TECHNOLOGY
TECHNICAL DATA
Dynamic Data Technology Ltd. was a prestigious British software and systems engineering firm targeted at the professional Amstrad PCW market during the peak of CP/M systems. At a historical crossroads where the corporate and industrial ecosystem suffered from a profound compatibility gap due to Amstrad's use of native 3" floppy disks and proprietary file structures, Dynamic Data became a pioneering development house by designing both the electronic connection hardware and the low-level sector conversion software needed to communicate PCW units with MS-DOS-driven IBM PC-compatible storage environments.
The company focused its software preservation catalogue on breaking the strict barriers that Locomotive Software and Amsoft had originally hardcoded into the BIOS of the PCW 8256, 8512, and 9000 series models:
- PC-Disc (Sector-Level Conversion Utility): The firm's flagship tool, engineered to work in absolute symbiosis with the Intergem hardware interface.
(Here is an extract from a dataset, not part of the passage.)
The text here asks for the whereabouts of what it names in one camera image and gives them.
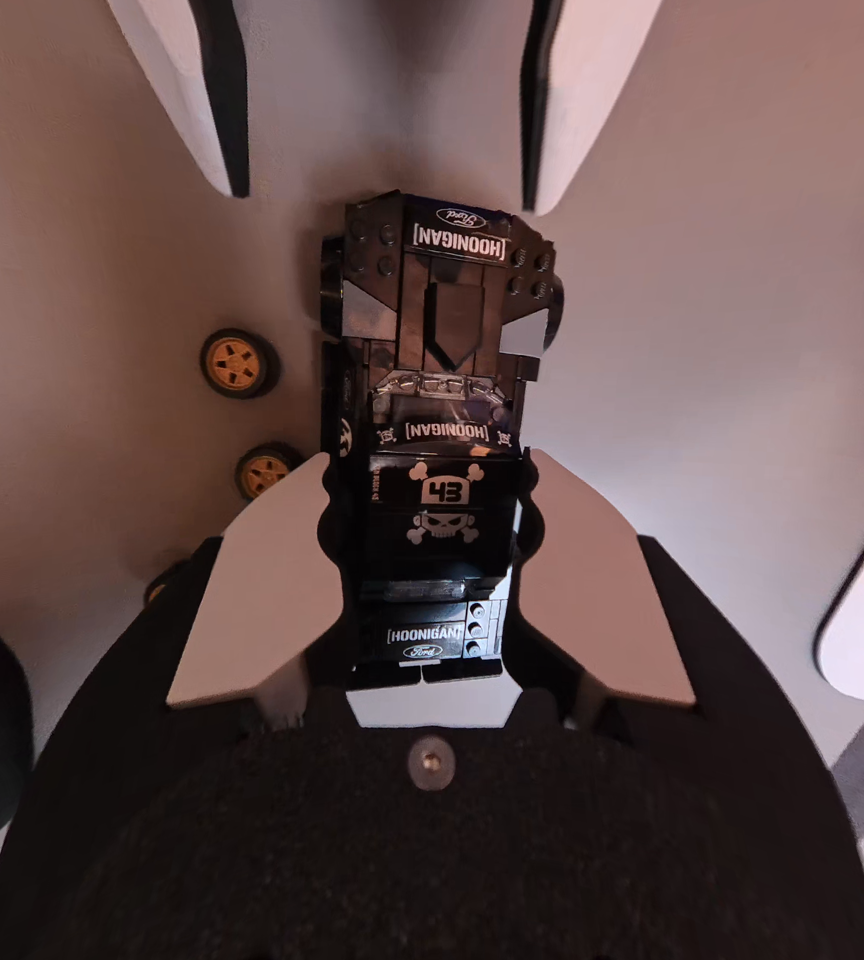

It enabled secondary PCW drives to directly read, write, and format floppy disks with MS-DOS sector track structures. This facilitated immediate text and file sharing between offices without requiring expensive serial transfer cables like LapLink.
- LocoScript-to-PC Transporters: Conversion modules that interpreted typographical formatting codes (bold text, underlines, added fonts) embedded within LocoScript `.DEF` files and cleanly exported them into universal formats readable by early PC word processors like WordStar or WordPerfect.
- Dynamic Data Utilities for CP/M: Command suites optimized for flat file and dBase II database management within the PCW operating system, drastically accelerating data index routines in the internal RAM.